:: Exercise brief ::
Please filter the data below down to the lines holding the string "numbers".

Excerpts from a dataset

┄┄┄┄┄┄┄┄┄┄┄┄┄┄┄┄┄┄┄┄

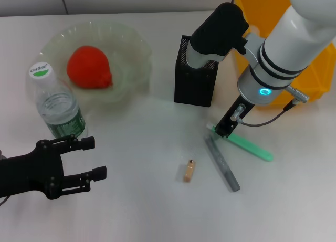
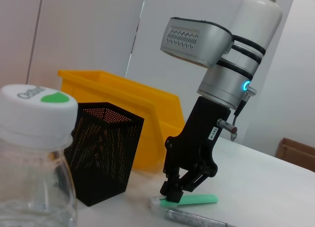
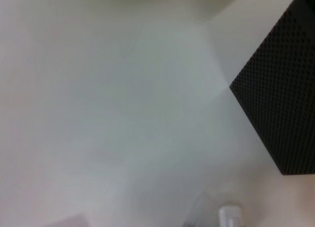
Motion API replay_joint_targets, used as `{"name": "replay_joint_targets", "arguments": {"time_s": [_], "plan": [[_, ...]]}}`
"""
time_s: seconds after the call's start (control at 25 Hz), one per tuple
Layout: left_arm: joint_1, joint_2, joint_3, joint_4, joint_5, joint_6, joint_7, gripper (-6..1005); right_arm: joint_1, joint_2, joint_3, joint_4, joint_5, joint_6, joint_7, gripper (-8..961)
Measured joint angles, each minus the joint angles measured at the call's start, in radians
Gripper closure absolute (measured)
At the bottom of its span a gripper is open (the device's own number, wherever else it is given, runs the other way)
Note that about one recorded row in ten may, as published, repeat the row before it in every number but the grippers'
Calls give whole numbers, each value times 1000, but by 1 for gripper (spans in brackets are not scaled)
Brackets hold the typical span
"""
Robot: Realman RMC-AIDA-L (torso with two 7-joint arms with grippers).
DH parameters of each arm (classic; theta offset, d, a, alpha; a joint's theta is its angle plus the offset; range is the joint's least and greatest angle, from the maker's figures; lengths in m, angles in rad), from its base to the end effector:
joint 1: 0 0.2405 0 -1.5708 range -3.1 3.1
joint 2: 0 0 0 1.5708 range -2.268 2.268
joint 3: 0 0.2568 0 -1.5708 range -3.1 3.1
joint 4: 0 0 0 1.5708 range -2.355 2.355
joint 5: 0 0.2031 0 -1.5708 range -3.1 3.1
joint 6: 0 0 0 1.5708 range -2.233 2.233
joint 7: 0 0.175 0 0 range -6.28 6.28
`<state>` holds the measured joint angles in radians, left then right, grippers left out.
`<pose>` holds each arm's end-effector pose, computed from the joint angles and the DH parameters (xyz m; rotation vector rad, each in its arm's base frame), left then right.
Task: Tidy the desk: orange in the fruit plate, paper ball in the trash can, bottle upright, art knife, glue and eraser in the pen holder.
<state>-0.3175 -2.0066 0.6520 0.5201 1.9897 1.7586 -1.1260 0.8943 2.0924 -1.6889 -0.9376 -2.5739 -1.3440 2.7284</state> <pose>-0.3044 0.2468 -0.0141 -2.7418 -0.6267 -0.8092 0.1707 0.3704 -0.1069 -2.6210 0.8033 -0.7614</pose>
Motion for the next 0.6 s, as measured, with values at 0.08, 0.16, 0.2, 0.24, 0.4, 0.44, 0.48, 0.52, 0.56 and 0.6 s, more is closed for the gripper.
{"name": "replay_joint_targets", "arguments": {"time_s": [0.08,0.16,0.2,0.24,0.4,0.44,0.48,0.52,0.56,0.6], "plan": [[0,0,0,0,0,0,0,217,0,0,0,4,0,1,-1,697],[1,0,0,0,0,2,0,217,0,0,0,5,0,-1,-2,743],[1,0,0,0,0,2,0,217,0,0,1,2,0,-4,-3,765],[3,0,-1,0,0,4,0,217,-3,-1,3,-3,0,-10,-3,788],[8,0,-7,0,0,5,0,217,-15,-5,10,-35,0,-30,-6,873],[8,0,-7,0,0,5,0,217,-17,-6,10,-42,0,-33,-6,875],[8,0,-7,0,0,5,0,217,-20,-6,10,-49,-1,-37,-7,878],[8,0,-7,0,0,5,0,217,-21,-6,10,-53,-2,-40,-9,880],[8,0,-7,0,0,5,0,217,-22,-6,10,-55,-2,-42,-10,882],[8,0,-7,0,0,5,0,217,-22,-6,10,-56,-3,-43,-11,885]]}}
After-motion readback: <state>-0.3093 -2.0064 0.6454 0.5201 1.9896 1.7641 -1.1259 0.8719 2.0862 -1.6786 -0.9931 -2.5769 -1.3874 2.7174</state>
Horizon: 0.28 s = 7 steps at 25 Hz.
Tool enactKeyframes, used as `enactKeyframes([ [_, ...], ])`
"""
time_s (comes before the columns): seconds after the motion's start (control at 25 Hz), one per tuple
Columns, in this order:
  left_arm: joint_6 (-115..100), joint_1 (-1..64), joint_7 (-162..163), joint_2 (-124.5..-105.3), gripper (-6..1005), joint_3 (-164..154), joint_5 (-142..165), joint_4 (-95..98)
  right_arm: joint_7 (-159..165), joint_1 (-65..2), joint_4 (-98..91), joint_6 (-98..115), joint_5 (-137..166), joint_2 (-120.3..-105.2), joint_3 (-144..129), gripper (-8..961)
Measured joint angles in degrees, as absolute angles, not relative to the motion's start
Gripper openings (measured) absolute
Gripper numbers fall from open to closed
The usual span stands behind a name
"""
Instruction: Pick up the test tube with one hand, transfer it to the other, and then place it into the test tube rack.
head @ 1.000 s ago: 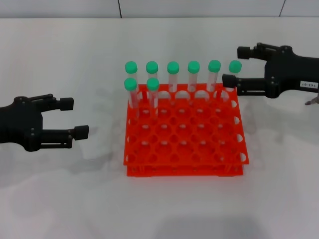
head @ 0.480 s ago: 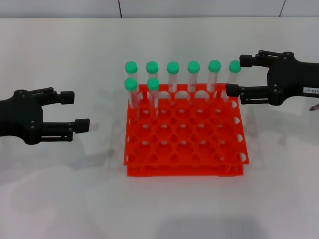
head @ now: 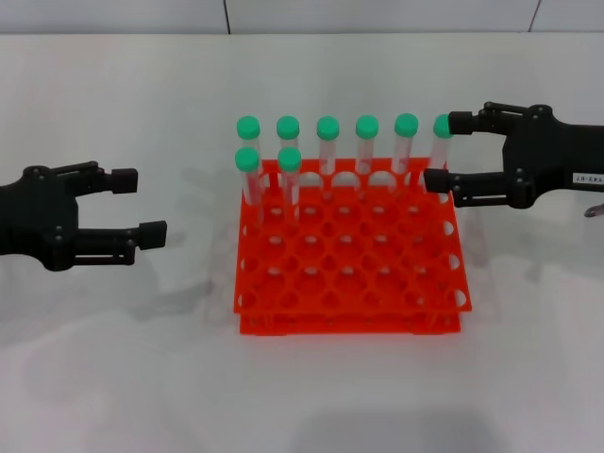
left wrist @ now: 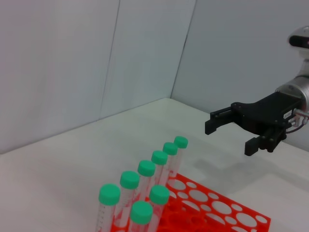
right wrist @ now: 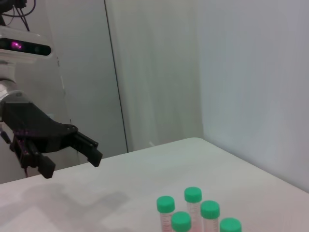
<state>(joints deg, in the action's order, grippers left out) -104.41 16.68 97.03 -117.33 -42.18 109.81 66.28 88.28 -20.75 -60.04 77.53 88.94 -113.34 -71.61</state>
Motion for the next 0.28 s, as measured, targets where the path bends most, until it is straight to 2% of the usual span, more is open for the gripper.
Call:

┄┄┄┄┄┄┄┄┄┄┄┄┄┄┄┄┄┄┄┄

:: Your response ::
Calls give whole numbers, each value times 1000, but by 1 for gripper (spans in brackets are not scaled)
Gripper numbers fall from open to closed

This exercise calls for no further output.